Treatment options vary and may include weight management, behavioral and physical therapy, human growth hormone (HGH) or sex hormone treatment, and nutritional changes. Shares Dr. Lederman:

“There is an approved biologic for Prader-Willi syndrome. While useful and beneficial, PWS can still be devastating in some cases. Improved therapeutics would be a huge addition to this sphere. There are also no current drugs approved for the treatment of PWS-related hyperphagia. Having an FDA-approved drug would be a great lift for the field and offer a mechanistic understanding of brain circuitry that leads to compulsion to eat.”

Developing TNX-2900

Tonix’s journey to developing a therapeutic for PWS-related hyperphagia began with another focus: chronic migraines. The company began developing TNX-1900, an intranasal formulation of oxytocin potentiated with magnesium, and in the midst of this development, Dr. Lederman and his team learned about research which suggested that oxytocin had a profound treatment effect on Prader-Willi syndrome.
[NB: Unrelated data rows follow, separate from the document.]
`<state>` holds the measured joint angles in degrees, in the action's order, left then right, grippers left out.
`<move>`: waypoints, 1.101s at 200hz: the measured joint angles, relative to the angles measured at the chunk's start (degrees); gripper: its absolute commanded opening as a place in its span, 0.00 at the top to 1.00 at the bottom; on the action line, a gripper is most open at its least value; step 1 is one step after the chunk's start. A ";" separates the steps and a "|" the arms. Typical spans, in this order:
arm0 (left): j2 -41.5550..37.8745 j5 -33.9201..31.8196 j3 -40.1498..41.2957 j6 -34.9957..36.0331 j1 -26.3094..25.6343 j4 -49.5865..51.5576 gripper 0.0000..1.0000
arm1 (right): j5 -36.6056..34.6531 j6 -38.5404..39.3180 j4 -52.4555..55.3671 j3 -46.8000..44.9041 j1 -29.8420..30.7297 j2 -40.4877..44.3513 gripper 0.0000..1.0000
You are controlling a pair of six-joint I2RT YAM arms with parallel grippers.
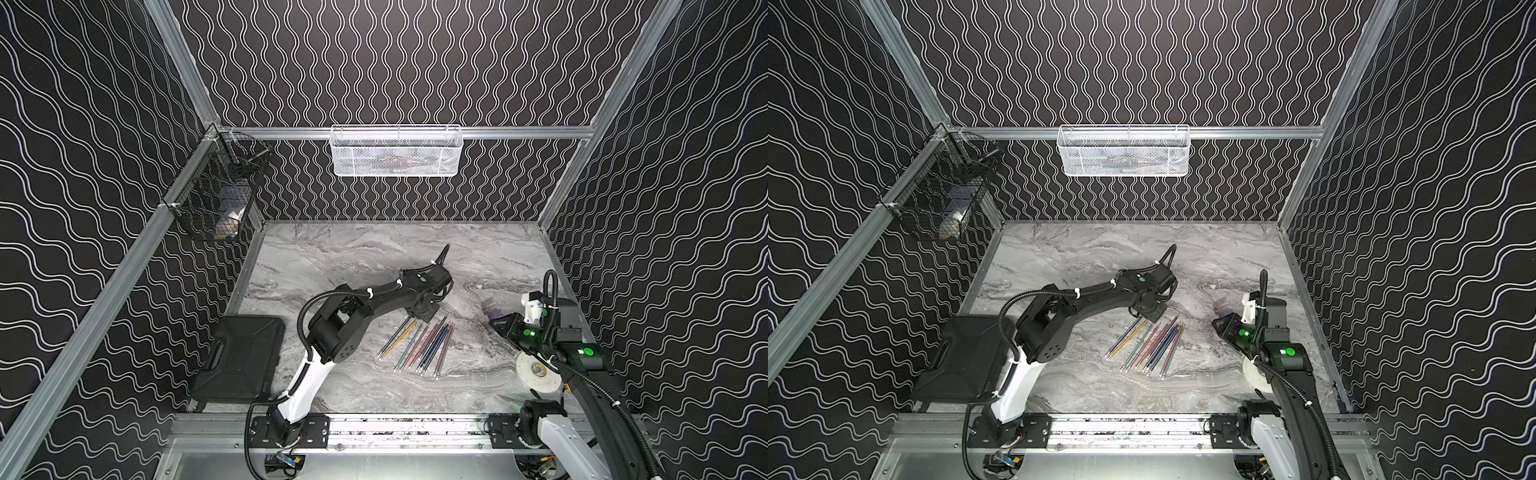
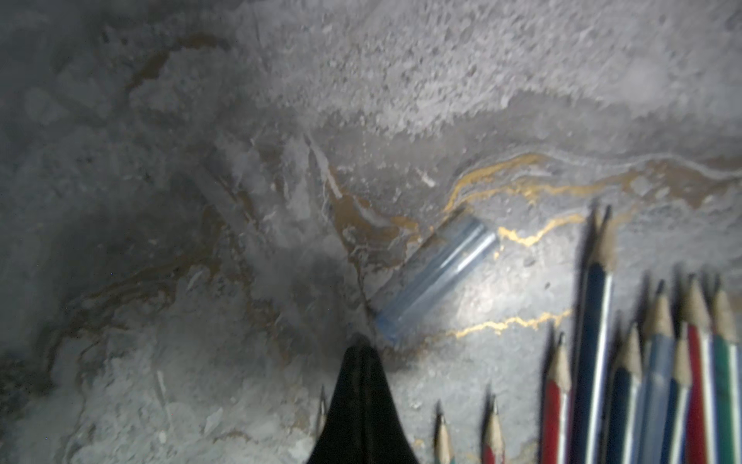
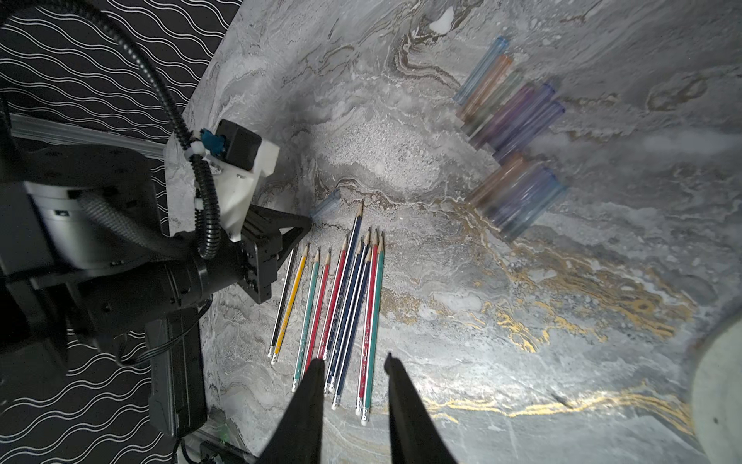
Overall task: Remove the protective cover of the pencils
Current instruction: Adjust the protective sleeve at the center of the board.
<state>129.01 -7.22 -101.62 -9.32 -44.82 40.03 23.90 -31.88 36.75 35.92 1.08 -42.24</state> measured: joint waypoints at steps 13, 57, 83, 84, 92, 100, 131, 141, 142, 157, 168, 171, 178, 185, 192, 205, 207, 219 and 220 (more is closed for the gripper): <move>0.15 -0.04 -1.44 0.00 -0.11 0.04 1.00 | 0.00 0.02 0.00 0.00 0.00 -0.15 0.73; -2.43 -1.36 -0.33 0.04 -0.02 -0.07 1.00 | 0.17 0.02 -0.22 -0.02 0.00 -0.20 0.73; -2.89 -1.49 0.22 0.24 0.61 -0.59 1.00 | 0.20 0.02 -0.48 -0.07 0.00 -0.63 0.73; -2.80 -1.51 0.13 0.24 0.66 -0.57 1.00 | 0.20 0.02 -0.48 -0.07 0.00 -0.63 0.73; -2.05 -1.44 -0.79 0.39 0.81 -0.17 1.00 | 0.22 0.02 -0.50 -0.07 0.00 -0.68 0.73; -0.96 -1.16 -2.16 0.42 0.98 -0.09 1.00 | 0.28 0.02 -0.50 -0.07 0.00 -0.68 0.73; 0.59 0.96 -3.74 0.44 0.98 0.09 1.00 | 0.37 0.02 -0.50 -0.07 0.00 -0.48 0.72; 0.59 1.79 -3.54 0.46 0.98 0.00 1.00 | 0.39 0.02 -0.57 -0.11 0.00 -0.42 0.72; 0.59 1.81 -3.50 0.46 0.96 -0.02 1.00 | 0.39 0.02 -0.57 -0.11 0.00 -0.42 0.72; 0.59 3.23 -2.86 0.48 0.92 0.17 1.00 | 0.39 0.02 -0.63 -0.24 0.00 -0.44 0.72; 0.59 3.78 -2.54 0.66 0.70 0.72 1.00 | 0.39 0.02 -0.72 -0.33 0.00 -0.57 0.71; 0.59 4.00 -2.47 0.66 0.66 0.76 1.00 | 0.39 0.02 -0.79 -0.42 0.00 -0.68 0.71; 0.59 4.09 -2.25 0.74 0.59 0.72 1.00 | 0.50 0.02 -1.38 -0.76 0.00 -0.92 0.71; 0.59 4.28 -2.05 0.87 0.46 0.76 1.00 | 0.85 0.04 -2.10 -1.22 0.00 -1.66 0.72; 0.59 4.66 -1.81 0.90 0.31 0.76 1.00 | 1.27 0.02 -2.67 -1.57 0.00 -3.02 0.72; 0.61 5.60 -1.44 0.92 0.22 0.74 1.00 | 2.69 0.11 -3.74 -1.66 0.04 -8.02 0.72; 0.63 5.64 -1.42 0.92 0.22 0.76 1.00 | 2.93 0.20 -3.85 -1.60 0.04 -8.98 0.72; 0.87 6.01 -1.42 0.92 0.11 0.63 1.00 | 4.31 0.44 -4.72 -1.27 0.33 -14.19 0.72; 0.90 6.03 -1.42 0.92 0.11 0.61 1.00 | 4.48 0.44 -4.81 -1.22 0.37 -14.75 0.72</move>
<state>129.91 -1.19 -103.04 -8.40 -44.71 40.64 28.38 -31.44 31.94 34.70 1.45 -56.99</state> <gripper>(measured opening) 0.049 0.280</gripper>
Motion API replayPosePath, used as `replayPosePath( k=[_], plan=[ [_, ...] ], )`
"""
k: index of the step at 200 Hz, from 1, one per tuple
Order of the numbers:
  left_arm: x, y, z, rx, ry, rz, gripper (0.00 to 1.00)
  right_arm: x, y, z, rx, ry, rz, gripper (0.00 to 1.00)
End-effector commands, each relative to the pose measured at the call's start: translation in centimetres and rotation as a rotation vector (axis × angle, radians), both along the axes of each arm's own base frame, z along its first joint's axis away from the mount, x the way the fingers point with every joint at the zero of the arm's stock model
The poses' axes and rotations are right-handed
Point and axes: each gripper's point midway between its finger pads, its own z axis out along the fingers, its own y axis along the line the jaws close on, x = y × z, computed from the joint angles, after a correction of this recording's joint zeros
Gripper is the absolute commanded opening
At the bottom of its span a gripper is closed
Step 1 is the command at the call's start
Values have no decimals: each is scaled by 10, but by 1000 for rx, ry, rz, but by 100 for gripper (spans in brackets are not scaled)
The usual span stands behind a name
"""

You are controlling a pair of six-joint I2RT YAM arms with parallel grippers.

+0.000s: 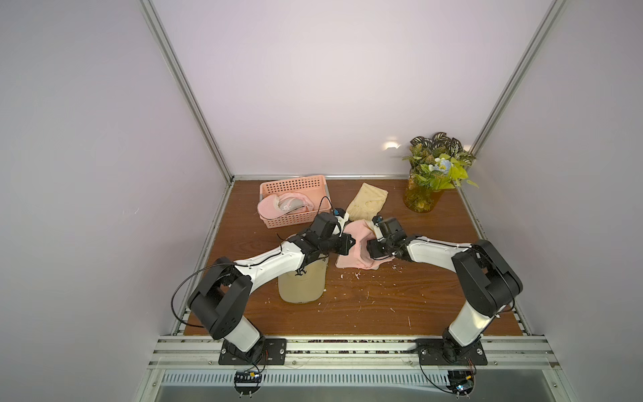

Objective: Turn the baseball cap inside out
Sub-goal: Turn over the baseball cap.

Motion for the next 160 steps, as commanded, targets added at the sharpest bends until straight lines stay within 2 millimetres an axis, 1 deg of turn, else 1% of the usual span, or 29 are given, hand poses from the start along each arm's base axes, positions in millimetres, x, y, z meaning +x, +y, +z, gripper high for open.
replayPosePath(
  k=[1,16,32,51,62,84,95,108,126,140,160],
  plan=[
    [-8,38,-69,250,101,50,0,0,-7,-11,-82,17,-40,65],
    [-7,39,-74,258,106,52,0,-1,-10,-18,-117,25,-50,65],
    [-7,39,-77,264,109,48,0,-1,-10,-25,-140,35,-49,62],
    [-8,39,-82,269,117,44,0,-3,-8,-33,-161,55,-38,48],
    [-9,40,-83,271,118,44,0,-3,-6,-36,-165,63,-32,39],
    [-9,41,-84,271,118,44,0,-4,0,-37,-142,64,-11,26],
    [-10,40,-84,268,121,41,0,-5,3,-34,-121,60,1,19],
    [-9,40,-82,258,119,40,0,-7,12,-25,-65,45,49,10],
    [-8,42,-78,238,115,47,0,-13,30,-3,50,11,141,0],
    [-5,45,-72,218,106,63,0,-21,43,16,138,-9,228,0],
    [1,52,-64,195,94,88,0,-32,54,44,243,-32,334,0]
  ],
)
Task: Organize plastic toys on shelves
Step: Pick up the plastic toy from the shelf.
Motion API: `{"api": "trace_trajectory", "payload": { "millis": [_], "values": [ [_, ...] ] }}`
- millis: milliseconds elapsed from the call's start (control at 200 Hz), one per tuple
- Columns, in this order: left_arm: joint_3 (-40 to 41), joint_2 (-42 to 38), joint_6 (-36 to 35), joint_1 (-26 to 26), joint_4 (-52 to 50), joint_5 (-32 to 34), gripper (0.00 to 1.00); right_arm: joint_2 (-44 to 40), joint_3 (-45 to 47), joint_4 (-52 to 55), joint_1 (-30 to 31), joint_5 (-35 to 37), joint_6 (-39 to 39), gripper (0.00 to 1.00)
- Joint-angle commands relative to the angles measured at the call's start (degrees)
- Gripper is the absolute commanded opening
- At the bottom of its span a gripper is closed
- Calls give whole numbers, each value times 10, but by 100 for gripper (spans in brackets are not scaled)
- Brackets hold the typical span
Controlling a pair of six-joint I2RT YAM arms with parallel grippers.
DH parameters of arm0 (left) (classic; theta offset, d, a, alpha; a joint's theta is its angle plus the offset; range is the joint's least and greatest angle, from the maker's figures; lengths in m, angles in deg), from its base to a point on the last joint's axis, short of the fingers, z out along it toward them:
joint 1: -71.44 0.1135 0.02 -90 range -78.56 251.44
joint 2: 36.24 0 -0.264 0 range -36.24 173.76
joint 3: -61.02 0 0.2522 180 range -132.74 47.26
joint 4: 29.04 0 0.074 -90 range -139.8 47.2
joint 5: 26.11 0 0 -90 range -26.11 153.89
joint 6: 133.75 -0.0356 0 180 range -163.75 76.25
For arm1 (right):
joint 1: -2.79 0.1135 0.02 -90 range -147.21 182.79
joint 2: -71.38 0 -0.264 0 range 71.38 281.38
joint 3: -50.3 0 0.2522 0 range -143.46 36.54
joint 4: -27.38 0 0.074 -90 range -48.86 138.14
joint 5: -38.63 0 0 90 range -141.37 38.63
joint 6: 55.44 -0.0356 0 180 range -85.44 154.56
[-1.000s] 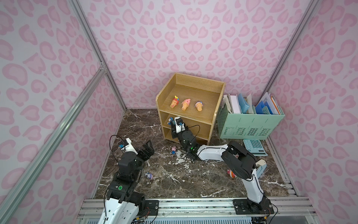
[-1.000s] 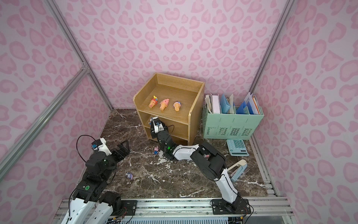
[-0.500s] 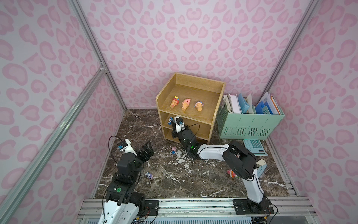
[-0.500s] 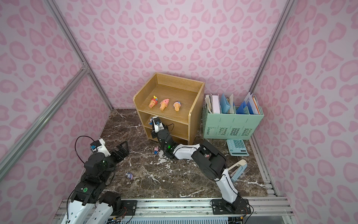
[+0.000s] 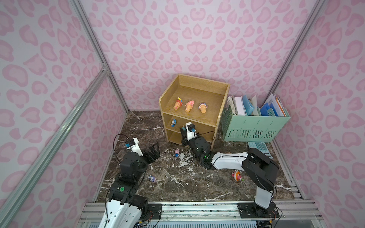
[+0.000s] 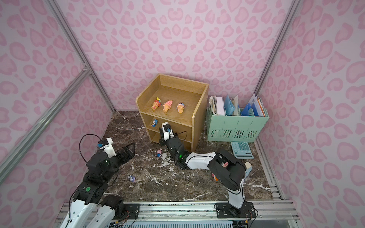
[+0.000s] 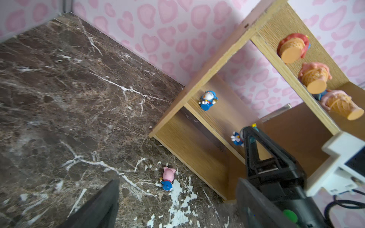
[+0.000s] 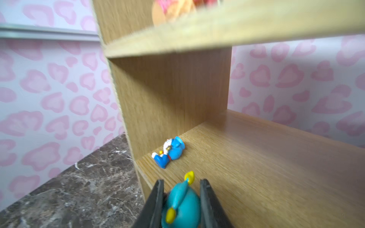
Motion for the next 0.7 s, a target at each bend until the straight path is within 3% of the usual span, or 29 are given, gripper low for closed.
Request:
{"api": "trace_trajectory", "payload": {
  "millis": [0, 120, 265, 490, 565, 695],
  "values": [
    [10, 19, -34, -5, 67, -66, 92, -48, 35, -35, 8, -25, -28, 17],
    [28, 32, -43, -22, 123, -103, 91, -109, 97, -60, 11, -76, -77, 17],
    [76, 31, -36, -56, 267, -183, 91, -177, 162, -79, 14, -142, -137, 16],
    [86, 20, 42, -78, 381, -284, 82, -284, 244, -113, 22, -205, -237, 16],
    [79, 2, 6, -102, 366, -285, 81, -322, 266, -119, 25, -213, -274, 17],
    [74, -12, -125, -186, 344, -224, 81, -384, 300, -121, 25, -223, -332, 17]
  ]
}}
He says:

“I was fascinated by the exciting work in animal models of Prader-Willi syndrome performed by Professor Francoise Muscatelli in Marseille, France. Dr. Muscatelli identified NECDIN and MAGEL2 genes as potentially related to PWS and analyzed their phenotype in mice models that she created. She found that treating the mice with oxytocin could essentially reverse or even prevent Prader-Willi syndrome development. We actually licensed this technology used to make TNX-2900 from her.”

As the team at Tonix learned more about Professor Muscatelli’s research, and additional research from Dr. Maithé Tauber focused on human newborns, they found compelling evidence that oxytocin could improve hyperphagia symptoms.

Eventually, this led the team to begin developing TNX-2900. On the Tonix website, the company explains that:

“Tonix’s patented potentiated oxytocin formulation is believed to increase specificity for oxytocin receptors relative to vasopressin receptors as well as to enhance the potency of oxytocin.”

Tonix Pharmaceuticals was granted Orphan Drug status for TNX-2900. Orphan Drug designation is granted to drugs or biologics intended to treat, prevent, or diagnose rare conditions (those affecting fewer than 200,000 people within the United States).

Currently, TNX-2900 is still in its pre-IND stage and has not yet been evaluated in the clinical setting. But Dr. Lederman is proud of how far the company has come in developing the product formulation and actuator device. The actuator contains the medication and administers it intranasally. In the future, Tonix hopes to file the IND and, upon clearance, begin the first in-human trials.

Planning a Trial

There remains a lot of interest, medically speaking, in Prader-Willi syndrome and drug development. Yet planning a trial can prove challenging, especially in the rare disease space. Rare conditions by default have less available volunteers. Dr. Lederman already suspects that the recruitment phase, as well as lining up doctors who are knowledgeable about PWS, may be challenging. But he believes that Tonix’s patient-centric focus will help with this. He shares:

“Patients are really welcomed into our entire process. Right now, we’re mostly engaging with the Foundation for Prader-Willi Research. But we’re already gearing up to reach out to patients when the IND is approved. We want to hear from patients about what is most important to them, about protocols, and about what they want to see out of this. If we can make a difference for patients, that will be immensely rewarding.”